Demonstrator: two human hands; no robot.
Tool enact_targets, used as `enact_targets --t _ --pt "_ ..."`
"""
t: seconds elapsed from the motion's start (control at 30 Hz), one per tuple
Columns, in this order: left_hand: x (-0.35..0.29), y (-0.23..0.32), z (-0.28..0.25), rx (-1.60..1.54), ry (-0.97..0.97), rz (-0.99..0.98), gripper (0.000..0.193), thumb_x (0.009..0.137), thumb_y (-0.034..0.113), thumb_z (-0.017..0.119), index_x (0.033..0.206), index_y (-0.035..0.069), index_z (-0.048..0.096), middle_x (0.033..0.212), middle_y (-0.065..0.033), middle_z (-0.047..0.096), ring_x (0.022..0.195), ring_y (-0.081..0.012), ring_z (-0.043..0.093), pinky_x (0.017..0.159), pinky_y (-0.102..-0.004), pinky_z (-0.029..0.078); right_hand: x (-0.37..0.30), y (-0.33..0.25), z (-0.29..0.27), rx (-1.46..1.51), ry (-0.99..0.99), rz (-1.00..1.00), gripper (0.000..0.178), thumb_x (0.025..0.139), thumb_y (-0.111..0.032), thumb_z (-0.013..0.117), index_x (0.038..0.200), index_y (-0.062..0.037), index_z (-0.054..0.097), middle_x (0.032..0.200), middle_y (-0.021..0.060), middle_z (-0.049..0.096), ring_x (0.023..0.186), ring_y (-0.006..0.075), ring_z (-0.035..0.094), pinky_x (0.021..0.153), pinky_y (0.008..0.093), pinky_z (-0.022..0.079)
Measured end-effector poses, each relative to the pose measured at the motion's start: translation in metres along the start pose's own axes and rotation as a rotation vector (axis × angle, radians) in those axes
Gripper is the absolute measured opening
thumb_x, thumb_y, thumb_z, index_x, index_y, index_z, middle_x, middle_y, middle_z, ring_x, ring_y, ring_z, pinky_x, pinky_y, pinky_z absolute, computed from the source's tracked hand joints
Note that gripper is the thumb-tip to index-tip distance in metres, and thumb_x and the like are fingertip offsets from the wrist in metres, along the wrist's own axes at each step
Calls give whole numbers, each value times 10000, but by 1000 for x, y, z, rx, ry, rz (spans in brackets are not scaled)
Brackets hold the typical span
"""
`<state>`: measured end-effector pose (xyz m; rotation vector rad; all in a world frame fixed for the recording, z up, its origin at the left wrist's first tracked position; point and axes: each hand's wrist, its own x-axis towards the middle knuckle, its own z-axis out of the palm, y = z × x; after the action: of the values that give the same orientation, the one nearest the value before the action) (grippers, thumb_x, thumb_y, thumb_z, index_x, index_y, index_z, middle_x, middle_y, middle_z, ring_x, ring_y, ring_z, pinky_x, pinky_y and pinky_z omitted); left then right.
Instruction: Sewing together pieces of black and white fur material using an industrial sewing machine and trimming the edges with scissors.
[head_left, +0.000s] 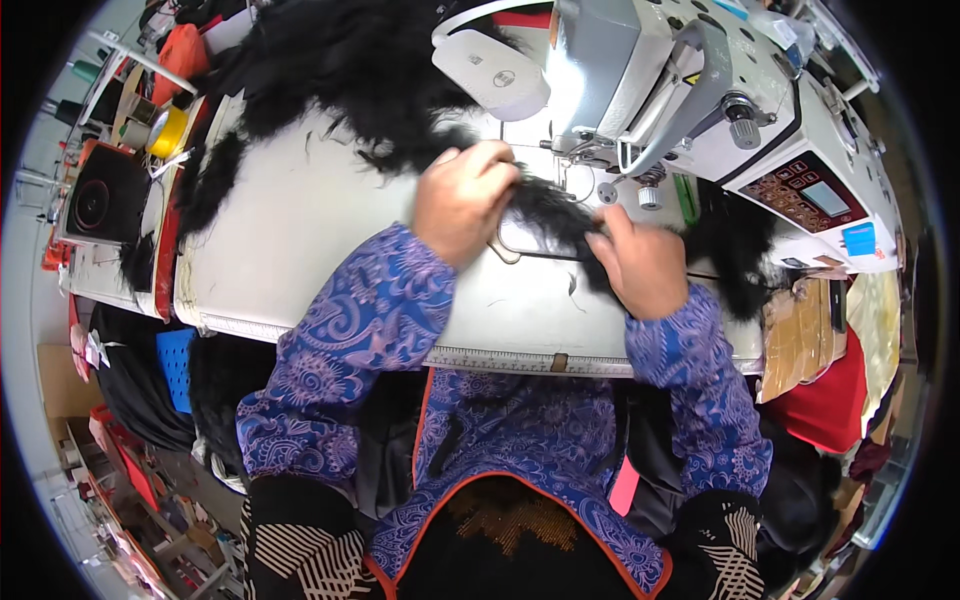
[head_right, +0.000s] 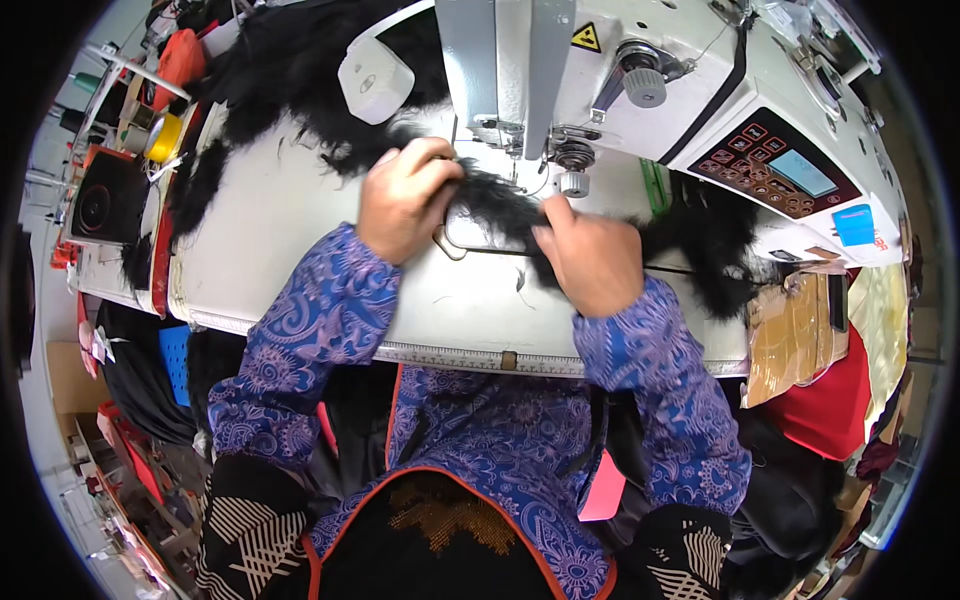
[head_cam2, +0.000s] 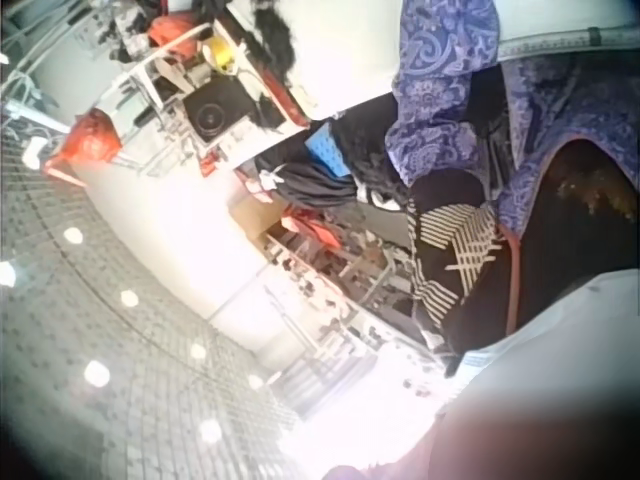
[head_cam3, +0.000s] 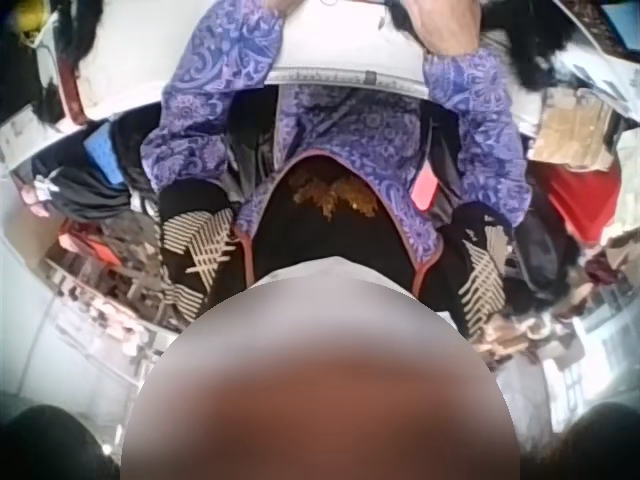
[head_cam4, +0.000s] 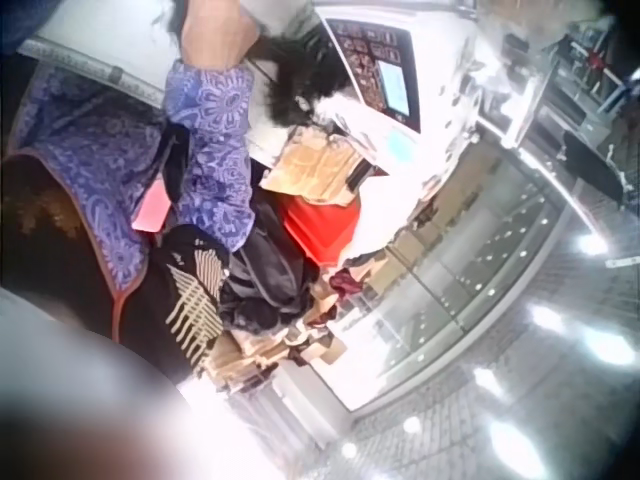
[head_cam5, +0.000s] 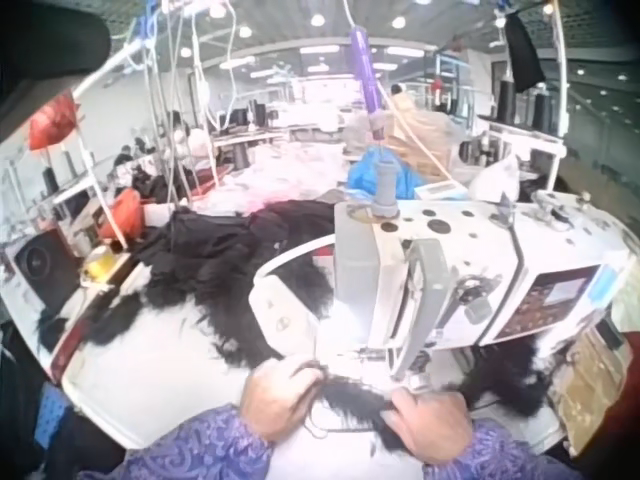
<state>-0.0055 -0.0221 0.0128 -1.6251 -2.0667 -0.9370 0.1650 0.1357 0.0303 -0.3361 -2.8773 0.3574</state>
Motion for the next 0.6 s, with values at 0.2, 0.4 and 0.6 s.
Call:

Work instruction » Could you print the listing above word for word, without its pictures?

Finished exercise »
Demonstrator: two human hands; no robot.
Tool enact_targets, used as `enact_targets --t _ --pt "_ ..."`
"""
t: seconds elapsed from the motion's start (control at 30 Hz), one per tuple
Columns, in this order: left_hand: x (-0.35..0.29), y (-0.23..0.32), z (-0.28..0.25), rx (-1.60..1.54), ry (-0.97..0.97), rz (-0.99..0.98), gripper (0.000..0.193), thumb_x (0.009..0.137), thumb_y (-0.034..0.113), thumb_z (-0.017..0.119), index_x (0.033..0.206), index_y (-0.035..0.069), index_z (-0.048..0.096), middle_x (0.033..0.212), middle_y (-0.065..0.033), middle_z (-0.047..0.096), ring_x (0.022..0.195), ring_y (-0.081..0.012), ring_z (-0.043..0.093), pinky_x (0.017..0.159), pinky_y (-0.102..-0.004), pinky_z (-0.029..0.078); right_hand: x (-0.37..0.30), y (-0.33..0.25), z (-0.29..0.27), rx (-1.46..1.51), ry (-0.99..0.99), rz (-1.00..1.00), gripper (0.000..0.178), thumb_x (0.025..0.139), thumb_y (-0.111..0.032), thumb_z (-0.013..0.117), index_x (0.038..0.200), index_y (-0.062..0.037), index_z (-0.054..0.097), middle_x (0.032..0.200), middle_y (-0.021..0.060), middle_z (-0.049..0.096), ring_x (0.023..0.186), ring_y (-0.006..0.075), ring_z (-0.035..0.094), pinky_x (0.021..0.153), pinky_y (0.008..0.093), pinky_z (-0.022..0.079)
Measured end-effector poses, each relative to the pose measured at the motion's start: translation in metres along the start pose's own axes and rotation as a rotation vector (axis × angle, radians) in those axes
Gripper is the absolute measured opening
thumb_x, thumb_y, thumb_z, index_x, index_y, index_z, middle_x, middle_y, middle_z, ring_x, ring_y, ring_z, pinky_x, pinky_y, pinky_z absolute, computed from the source's tracked hand joints
Note that gripper is the thumb-tip to index-tip distance in metres, and thumb_x and the like are fingertip offsets from the wrist in metres, along the wrist's own axes at each step
Calls give whole numbers, each value times 10000, but by 1000 for x, y, z, rx, ry, rz (spans in brackets are not scaled)
Brackets hold the typical span
"""
`<state>`: measured end-effector pose (xyz m; rotation vector rad; all in a world frame fixed for the recording, z up, its origin at the left wrist's first tracked position; point and axes: each hand's wrist, its own x-axis towards the middle knuckle, its own z-axis out of the palm, y = z × x; after the action: of the values that give the same orientation, the one nearest the value before the action) (grippers, thumb_x, thumb_y, thumb_z, index_x, index_y, index_z, middle_x, middle_y, middle_z, ring_x, ring_y, ring_z, pinky_x, pinky_y and pinky_z omitted); left then right.
Instruction: Sewing together pieces of black and white fur material using an industrial sewing machine and trimming the edges with scissors.
[head_left, +0.000s] 
[head_right, +0.000s] 
[head_cam2, +0.000s] 
[head_cam3, +0.000s] 
[head_cam4, +0.000s] 
[head_cam5, +0.000s] 
<state>-0.0055 -0.0221 0.0128 -1.6251 -2.0667 -0.9370 0.1650 0.1357 0.0303 -0.3361 -2.8773 0.3574</state>
Motion for the next 0.6 s, with values at 0.2, 0.4 and 0.6 s.
Call:

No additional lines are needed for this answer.